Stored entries
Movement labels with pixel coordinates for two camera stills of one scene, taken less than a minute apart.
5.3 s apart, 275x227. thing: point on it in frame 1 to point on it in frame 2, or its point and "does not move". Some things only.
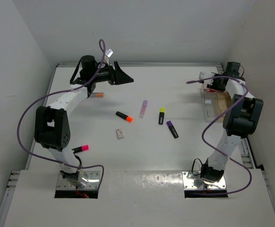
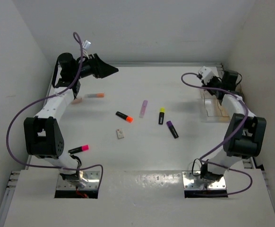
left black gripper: x=116 y=76 to x=99 y=69
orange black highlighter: x=128 y=118 does not move
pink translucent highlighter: x=143 y=109 does not move
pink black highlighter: x=80 y=149 does not move
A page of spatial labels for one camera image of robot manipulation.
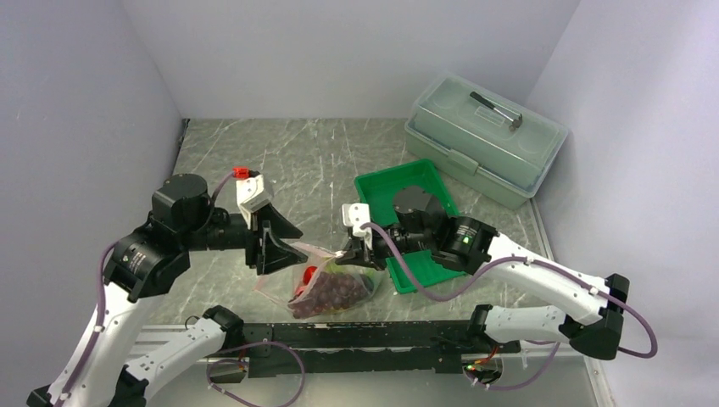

**Task goal**
All lines from the start of the entries through the one with "orange black highlighter: x=128" are to be output exactly; omit the pictures.

**Your solution**
Movement labels with pixel coordinates for two camera stills of one scene, taken less than a minute apart.
5.3 s apart, 275x227. thing: point on it in frame 1 to point on it in frame 2, or its point and "does not move". Some things only.
left black gripper: x=116 y=76 to x=99 y=69
orange black highlighter: x=128 y=118 does not move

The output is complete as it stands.